PSLE changes: Parents worry kids' weaker subjects will pull down results

A teacher speaks to pupils before the PSLE results are handed out at Eunos Primary School on Nov 25, 2015.
A teacher speaks to pupils before the PSLE results are handed out at Eunos Primary School on Nov 25, 2015. PHOTO: ST FILE

Some parents are worried that their children will pay a bigger price for being weak in one subject, even though they excel at others, under the revamped Primary School Leaving Examination (PSLE) scoring system.

Under the current system, every mark matters. So higher T-scores in English, maths and science can make up for a lower score in Chinese, for instance.

But from 2021, scoring either 90 or 100 for a subject matters little, since the pupil still gets the same Achievement Level (AL) 1 score.

"It may be unfair. Doing extra well in a subject is not reflected in their PSLE score for those in the top tier," said civil servant Eric Goh, 38, whose six-year-old will be joining CHIJ St Nicholas Girls' School next year.

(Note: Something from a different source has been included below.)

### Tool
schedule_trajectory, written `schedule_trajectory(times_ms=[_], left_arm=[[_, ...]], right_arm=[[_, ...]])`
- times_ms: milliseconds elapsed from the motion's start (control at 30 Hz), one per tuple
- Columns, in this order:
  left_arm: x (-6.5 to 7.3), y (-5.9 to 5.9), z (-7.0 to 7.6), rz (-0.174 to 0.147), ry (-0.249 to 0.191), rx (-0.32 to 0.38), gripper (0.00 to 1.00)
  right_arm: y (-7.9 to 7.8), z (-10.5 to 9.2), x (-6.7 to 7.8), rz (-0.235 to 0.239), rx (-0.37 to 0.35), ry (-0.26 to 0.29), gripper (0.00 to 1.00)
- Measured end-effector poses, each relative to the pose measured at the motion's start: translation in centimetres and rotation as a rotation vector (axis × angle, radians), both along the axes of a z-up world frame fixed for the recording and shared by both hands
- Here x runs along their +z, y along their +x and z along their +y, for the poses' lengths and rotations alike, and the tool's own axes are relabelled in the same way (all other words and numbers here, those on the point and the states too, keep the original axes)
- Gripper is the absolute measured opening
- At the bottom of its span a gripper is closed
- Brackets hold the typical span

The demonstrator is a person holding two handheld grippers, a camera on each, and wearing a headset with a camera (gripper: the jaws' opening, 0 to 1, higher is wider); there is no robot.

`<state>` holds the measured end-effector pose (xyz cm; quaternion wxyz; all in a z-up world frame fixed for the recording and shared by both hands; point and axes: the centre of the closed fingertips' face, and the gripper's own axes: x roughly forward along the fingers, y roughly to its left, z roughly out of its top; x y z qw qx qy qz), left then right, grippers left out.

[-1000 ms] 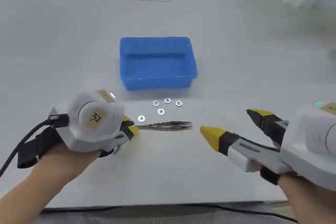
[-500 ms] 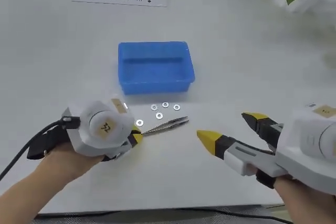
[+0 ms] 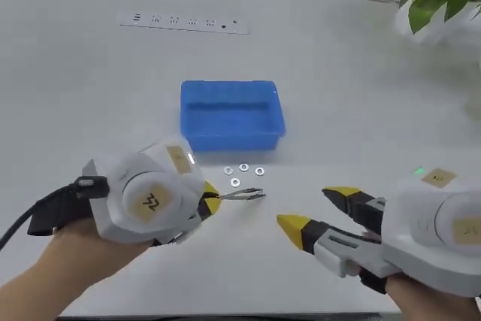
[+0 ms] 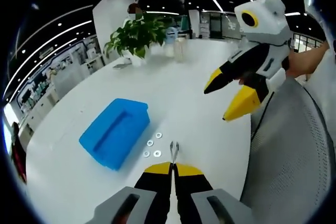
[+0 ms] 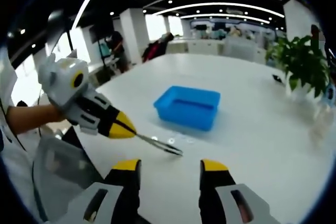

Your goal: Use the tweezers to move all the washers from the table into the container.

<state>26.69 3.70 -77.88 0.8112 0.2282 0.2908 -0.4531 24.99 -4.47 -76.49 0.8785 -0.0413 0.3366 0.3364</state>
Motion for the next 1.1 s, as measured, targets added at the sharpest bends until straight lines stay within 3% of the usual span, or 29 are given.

Banker Serena Lam, 39, whose six-year-old daughter will be joining Yu Neng Primary next year, added: "Pupils may face more pressure because they can't use their stronger subjects to balance their weaker subjects. If I wish to get my child into a more competitive school, then I would try to get her to pay more attention to her weaker subjects."

Some parents said they will be more ready to consider tuition for their children's weaker subjects.

At its media briefing yesterday, the Education Ministry said that while the new scoring system will still allow good grades to "pull up" weaker ones, the impact will be smaller than under the current system.

 

Housewife Betty Kang, 35, who has a six-year-old daughter, said that regardless of the system, it is still important for pupils to work on their weaker subjects. "At the primary level, all the subjects are important for general knowledge, not just to gain admission to secondary school. Allowing kids to slack off in one subject simply because they are 'not good' at it is making excuses for them," she said.

Freelance writer Frances Tan, 39, who has a six-year-old daughter, agreed. "Ideally a pupil should strive to do well in all of (the subjects)."

Ms Esther Tan, 30, a Chinese teacher at Pioneer Primary School, said the new scoring system will ensure that pupils' skill levels in subjects are well matched to their new schools. "The ALs are meant to reflect pupils' levels and match them to the correct school, so that the schools know their learning gaps and can start moving them up."